» **Assignment**
In the records below, find the line that contains "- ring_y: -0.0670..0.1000" and the line that contains "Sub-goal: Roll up", then retype exactly those two lines and every line between them.

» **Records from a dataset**
---+---
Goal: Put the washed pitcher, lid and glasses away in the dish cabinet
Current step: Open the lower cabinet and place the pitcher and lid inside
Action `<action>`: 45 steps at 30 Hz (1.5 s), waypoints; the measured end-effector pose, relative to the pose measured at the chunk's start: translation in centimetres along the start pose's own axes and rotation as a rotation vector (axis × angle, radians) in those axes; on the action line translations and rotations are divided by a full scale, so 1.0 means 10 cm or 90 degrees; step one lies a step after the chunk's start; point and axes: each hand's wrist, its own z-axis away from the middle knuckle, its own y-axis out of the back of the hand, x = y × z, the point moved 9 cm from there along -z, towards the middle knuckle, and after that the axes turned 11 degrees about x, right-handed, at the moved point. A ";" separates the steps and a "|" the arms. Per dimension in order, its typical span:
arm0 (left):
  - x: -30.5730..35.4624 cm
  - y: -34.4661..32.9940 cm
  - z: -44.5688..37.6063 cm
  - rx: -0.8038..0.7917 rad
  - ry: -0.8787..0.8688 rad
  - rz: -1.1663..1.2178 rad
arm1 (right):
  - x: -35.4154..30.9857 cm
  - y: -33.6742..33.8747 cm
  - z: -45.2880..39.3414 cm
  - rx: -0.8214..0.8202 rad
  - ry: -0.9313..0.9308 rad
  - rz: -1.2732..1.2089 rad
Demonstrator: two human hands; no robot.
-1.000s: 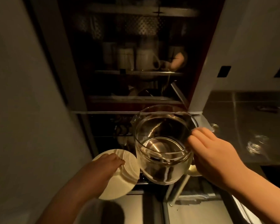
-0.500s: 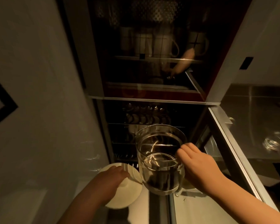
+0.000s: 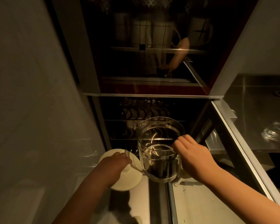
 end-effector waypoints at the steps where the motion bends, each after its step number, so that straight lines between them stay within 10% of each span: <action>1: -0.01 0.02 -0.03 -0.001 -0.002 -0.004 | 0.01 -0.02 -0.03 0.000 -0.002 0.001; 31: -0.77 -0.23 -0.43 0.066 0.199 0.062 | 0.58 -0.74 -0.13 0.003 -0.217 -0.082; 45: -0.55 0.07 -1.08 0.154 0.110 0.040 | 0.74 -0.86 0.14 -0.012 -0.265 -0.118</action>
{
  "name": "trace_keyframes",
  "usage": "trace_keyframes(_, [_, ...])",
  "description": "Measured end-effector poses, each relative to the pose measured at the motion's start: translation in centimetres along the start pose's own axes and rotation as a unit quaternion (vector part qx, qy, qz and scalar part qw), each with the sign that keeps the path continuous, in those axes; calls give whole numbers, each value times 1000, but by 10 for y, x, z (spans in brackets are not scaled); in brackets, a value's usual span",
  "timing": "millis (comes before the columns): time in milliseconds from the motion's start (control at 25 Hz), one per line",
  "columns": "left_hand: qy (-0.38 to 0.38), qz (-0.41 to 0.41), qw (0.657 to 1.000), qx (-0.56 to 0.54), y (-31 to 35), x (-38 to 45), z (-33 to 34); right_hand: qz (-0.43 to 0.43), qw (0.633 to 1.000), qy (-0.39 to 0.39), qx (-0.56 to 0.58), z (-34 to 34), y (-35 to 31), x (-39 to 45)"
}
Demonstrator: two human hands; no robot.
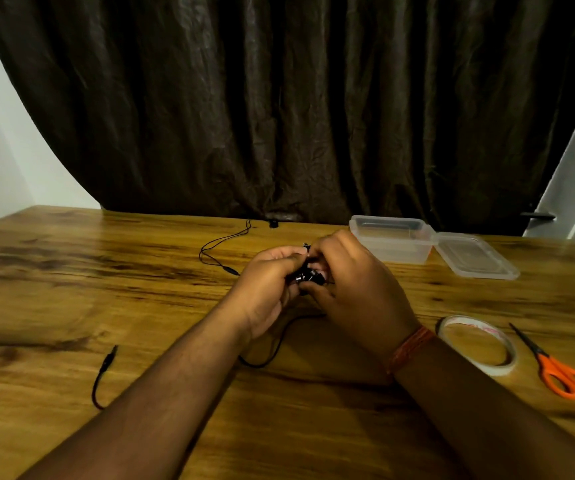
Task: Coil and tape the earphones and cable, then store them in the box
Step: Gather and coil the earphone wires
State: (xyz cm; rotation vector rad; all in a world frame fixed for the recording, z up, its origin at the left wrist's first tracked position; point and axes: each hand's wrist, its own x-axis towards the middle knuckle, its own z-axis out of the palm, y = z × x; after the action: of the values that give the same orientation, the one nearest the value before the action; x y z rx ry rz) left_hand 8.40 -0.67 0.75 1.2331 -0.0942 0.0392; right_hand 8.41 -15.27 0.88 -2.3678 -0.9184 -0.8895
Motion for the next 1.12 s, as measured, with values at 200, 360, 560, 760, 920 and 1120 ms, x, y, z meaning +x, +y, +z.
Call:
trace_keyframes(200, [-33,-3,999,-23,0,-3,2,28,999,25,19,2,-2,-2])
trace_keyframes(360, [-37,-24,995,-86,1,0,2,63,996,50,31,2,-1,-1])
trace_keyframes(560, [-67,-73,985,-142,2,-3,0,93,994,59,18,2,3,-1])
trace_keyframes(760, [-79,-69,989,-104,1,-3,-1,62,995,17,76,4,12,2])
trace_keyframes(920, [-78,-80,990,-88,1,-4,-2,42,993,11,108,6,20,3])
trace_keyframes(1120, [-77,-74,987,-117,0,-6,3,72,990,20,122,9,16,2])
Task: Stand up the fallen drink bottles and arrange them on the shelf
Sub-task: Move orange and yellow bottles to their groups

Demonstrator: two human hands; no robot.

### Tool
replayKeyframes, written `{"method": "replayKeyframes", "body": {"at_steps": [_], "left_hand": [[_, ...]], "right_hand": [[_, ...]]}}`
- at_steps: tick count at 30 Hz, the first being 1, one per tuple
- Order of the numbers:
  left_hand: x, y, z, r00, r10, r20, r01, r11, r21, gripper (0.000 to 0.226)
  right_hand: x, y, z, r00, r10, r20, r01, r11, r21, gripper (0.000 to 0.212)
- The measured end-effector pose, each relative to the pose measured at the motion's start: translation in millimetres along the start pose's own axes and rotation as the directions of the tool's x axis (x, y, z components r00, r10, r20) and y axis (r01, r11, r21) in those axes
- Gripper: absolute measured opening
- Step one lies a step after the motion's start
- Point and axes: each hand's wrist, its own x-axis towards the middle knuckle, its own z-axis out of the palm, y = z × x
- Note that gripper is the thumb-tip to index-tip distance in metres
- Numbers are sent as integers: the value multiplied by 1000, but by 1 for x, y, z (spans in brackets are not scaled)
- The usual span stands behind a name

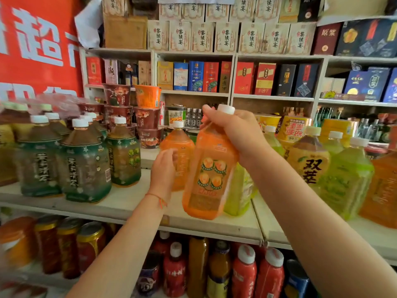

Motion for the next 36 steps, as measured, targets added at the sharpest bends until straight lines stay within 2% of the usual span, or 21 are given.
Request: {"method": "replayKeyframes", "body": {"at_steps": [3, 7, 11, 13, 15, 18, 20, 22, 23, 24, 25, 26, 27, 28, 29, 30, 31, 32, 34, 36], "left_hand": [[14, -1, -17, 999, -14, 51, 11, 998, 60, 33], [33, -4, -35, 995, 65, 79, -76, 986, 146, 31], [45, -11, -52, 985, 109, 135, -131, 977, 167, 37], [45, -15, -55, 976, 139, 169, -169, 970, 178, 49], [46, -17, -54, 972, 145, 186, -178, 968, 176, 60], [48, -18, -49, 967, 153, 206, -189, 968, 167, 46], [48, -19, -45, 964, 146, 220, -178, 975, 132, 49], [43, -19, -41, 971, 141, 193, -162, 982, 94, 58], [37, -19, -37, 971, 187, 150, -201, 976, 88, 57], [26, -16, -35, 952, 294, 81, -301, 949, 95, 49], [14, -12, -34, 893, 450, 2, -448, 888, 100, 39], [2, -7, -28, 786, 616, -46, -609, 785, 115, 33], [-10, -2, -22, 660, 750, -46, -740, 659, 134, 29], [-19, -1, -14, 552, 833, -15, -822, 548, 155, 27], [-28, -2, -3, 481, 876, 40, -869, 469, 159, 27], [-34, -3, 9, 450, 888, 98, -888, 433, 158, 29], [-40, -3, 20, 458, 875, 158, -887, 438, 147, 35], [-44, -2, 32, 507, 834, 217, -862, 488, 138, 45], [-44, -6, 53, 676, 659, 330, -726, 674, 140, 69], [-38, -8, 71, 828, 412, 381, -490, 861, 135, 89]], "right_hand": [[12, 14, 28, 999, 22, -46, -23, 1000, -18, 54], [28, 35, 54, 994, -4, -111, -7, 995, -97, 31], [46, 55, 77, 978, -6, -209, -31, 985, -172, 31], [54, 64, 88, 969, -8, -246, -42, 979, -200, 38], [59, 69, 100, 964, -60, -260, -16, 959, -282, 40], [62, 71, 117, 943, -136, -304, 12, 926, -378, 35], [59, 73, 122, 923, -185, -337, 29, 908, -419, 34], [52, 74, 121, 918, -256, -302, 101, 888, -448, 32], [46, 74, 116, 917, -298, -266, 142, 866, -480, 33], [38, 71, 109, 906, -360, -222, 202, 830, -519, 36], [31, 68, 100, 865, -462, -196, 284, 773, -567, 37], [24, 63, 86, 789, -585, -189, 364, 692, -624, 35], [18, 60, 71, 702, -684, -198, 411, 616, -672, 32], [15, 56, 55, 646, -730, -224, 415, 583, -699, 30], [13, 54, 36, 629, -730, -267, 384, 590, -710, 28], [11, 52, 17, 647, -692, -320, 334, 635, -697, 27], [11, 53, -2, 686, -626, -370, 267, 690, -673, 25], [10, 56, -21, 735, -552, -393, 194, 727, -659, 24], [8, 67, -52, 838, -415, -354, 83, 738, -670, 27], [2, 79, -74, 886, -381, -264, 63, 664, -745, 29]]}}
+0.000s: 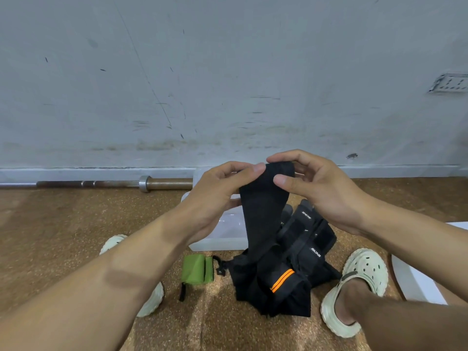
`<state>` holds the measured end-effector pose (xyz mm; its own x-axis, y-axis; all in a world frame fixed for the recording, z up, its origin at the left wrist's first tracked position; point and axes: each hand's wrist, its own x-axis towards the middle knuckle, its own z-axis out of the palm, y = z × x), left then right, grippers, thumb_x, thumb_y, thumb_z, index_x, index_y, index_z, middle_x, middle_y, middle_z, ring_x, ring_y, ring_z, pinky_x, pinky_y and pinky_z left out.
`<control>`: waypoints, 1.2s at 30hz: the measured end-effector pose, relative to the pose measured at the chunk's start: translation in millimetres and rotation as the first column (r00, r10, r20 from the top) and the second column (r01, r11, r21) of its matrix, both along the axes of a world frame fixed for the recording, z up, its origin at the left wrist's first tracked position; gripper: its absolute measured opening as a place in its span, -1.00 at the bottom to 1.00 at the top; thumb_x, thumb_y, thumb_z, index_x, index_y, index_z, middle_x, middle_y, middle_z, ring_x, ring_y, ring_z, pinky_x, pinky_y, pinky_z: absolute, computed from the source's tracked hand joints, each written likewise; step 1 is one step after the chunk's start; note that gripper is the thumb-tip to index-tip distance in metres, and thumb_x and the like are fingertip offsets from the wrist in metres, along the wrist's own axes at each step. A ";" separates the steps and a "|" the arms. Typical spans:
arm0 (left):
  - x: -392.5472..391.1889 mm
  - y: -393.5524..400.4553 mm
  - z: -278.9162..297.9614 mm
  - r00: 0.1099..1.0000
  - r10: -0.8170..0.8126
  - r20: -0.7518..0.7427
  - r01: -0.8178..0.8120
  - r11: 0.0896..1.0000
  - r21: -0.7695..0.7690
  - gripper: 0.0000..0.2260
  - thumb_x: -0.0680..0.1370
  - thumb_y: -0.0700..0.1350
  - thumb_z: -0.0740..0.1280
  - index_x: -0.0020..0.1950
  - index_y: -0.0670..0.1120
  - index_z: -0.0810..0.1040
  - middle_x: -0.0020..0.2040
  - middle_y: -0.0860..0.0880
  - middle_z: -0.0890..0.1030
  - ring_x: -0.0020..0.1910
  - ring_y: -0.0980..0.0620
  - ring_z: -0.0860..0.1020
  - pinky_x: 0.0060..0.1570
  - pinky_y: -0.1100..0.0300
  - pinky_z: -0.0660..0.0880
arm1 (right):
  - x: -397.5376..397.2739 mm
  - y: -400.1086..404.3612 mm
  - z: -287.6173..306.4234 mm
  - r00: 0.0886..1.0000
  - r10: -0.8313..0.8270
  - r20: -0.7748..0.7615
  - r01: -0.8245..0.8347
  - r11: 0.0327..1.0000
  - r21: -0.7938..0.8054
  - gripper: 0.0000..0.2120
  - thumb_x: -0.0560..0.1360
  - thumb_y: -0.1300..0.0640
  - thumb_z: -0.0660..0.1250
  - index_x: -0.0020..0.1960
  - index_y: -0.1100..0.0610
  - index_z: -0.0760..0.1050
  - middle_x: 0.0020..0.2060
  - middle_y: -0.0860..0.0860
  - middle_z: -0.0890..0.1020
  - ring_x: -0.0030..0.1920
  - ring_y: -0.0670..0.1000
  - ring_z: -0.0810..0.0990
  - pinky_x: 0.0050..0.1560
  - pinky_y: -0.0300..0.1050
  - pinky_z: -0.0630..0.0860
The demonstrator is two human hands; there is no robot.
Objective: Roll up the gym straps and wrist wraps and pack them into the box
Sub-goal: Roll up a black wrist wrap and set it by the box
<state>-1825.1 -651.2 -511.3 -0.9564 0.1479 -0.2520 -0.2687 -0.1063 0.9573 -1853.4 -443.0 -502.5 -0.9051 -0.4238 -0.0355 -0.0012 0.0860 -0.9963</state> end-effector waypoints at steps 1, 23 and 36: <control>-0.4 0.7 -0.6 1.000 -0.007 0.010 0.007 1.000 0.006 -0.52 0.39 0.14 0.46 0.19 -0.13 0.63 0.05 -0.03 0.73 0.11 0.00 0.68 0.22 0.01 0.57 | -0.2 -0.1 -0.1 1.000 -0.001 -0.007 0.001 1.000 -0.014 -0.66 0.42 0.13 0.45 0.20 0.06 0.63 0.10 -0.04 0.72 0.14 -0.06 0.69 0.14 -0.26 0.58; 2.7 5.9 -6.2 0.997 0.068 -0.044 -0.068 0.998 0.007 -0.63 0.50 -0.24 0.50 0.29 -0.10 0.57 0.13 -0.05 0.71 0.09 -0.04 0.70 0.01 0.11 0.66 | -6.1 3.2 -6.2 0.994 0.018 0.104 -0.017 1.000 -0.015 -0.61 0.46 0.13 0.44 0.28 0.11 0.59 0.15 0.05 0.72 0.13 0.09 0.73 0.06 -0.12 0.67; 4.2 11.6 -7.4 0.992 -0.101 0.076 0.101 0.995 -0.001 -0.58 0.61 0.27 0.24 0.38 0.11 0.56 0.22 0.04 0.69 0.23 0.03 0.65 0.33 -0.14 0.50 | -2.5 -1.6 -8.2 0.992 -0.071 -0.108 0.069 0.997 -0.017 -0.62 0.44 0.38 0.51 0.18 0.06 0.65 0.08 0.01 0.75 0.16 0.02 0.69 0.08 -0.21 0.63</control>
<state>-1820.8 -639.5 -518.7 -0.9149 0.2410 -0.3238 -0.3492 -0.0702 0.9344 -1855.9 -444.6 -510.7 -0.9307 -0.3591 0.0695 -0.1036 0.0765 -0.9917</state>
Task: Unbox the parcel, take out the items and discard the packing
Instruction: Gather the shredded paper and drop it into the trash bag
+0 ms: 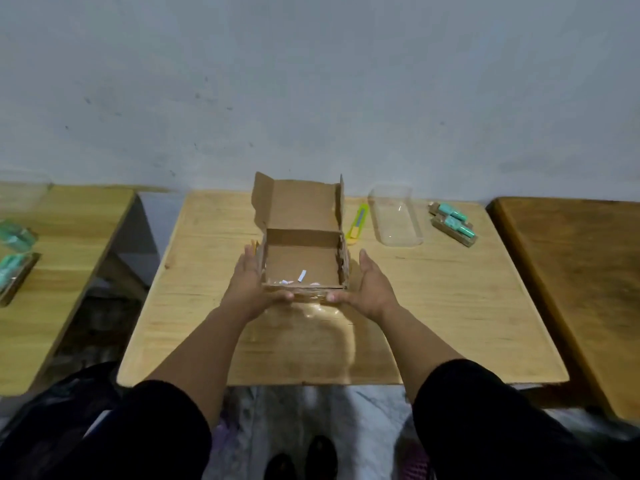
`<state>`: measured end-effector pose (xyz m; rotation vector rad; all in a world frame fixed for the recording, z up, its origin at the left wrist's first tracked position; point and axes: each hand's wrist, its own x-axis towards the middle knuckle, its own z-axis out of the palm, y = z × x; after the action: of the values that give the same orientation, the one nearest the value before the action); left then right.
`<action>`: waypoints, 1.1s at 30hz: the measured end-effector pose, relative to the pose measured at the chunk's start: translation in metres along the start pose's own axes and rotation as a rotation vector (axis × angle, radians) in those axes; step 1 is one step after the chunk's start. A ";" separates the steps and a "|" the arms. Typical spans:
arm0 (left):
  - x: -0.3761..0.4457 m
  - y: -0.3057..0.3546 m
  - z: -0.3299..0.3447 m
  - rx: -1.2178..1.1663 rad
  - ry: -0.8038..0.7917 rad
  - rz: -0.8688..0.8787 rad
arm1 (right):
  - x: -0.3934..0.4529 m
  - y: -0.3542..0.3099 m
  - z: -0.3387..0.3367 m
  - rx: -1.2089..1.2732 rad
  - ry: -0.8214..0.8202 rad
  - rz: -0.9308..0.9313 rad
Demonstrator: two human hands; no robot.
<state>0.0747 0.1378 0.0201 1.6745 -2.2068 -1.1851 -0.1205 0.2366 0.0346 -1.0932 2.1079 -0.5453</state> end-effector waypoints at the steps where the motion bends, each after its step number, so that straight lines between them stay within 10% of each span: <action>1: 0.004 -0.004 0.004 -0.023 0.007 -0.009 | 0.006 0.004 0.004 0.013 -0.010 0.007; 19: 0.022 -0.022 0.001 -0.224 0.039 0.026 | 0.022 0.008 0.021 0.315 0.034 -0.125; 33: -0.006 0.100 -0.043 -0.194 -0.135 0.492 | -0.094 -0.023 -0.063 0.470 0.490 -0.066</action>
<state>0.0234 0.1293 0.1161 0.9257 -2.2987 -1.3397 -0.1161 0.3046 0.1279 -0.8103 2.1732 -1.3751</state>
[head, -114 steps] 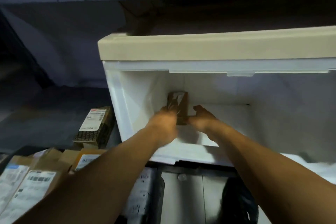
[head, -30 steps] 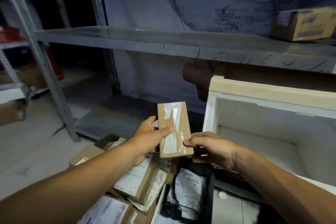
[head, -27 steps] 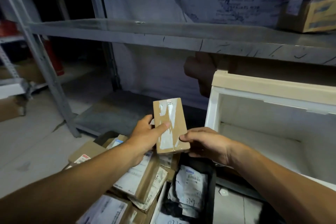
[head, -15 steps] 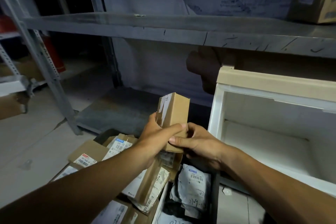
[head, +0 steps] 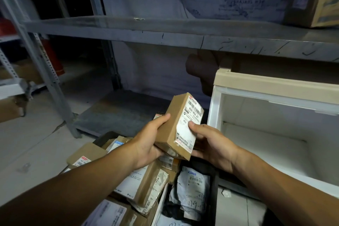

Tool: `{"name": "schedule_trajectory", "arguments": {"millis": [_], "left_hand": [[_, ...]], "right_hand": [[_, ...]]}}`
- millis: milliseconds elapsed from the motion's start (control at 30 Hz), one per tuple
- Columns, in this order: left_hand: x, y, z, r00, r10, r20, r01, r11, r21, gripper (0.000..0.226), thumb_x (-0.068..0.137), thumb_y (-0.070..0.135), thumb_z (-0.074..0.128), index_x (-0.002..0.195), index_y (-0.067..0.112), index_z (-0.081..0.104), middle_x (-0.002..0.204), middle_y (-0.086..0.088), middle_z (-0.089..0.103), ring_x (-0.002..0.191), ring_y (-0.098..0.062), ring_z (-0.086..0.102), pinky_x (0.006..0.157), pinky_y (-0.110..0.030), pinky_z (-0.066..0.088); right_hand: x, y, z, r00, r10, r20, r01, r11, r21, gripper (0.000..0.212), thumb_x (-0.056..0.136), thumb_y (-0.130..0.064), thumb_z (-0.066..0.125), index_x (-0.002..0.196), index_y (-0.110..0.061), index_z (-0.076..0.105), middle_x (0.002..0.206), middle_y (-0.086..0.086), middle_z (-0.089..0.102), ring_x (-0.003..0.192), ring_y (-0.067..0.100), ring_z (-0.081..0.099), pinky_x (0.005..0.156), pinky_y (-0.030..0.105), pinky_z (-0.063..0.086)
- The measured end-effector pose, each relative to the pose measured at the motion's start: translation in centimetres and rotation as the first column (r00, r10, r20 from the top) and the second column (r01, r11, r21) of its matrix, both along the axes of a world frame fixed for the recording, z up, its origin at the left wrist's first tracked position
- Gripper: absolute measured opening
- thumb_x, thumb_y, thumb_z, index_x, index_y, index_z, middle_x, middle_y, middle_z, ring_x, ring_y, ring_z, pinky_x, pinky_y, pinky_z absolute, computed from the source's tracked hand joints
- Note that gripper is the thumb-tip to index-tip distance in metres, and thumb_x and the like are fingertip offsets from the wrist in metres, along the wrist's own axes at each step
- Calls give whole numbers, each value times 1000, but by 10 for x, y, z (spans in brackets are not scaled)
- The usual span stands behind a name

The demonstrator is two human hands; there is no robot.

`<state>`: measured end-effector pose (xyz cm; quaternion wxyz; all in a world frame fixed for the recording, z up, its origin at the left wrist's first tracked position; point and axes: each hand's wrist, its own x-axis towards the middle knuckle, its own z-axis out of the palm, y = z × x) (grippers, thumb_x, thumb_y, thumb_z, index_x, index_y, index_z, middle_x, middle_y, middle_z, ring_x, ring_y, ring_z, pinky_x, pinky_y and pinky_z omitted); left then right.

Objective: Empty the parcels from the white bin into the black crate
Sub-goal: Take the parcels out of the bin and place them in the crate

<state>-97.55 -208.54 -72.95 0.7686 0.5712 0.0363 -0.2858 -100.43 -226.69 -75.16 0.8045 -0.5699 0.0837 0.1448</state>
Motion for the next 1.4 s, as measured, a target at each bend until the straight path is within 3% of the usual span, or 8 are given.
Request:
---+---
» **Answer section**
  - ring_y: -0.0670..0.1000
  - ring_z: -0.0810..0.0990
  - pinky_x: 0.0050..0.1560
  - pinky_y: -0.0300..0.1050
  - pinky_z: -0.0630..0.0860
The demonstrator is two human hands; there is no robot.
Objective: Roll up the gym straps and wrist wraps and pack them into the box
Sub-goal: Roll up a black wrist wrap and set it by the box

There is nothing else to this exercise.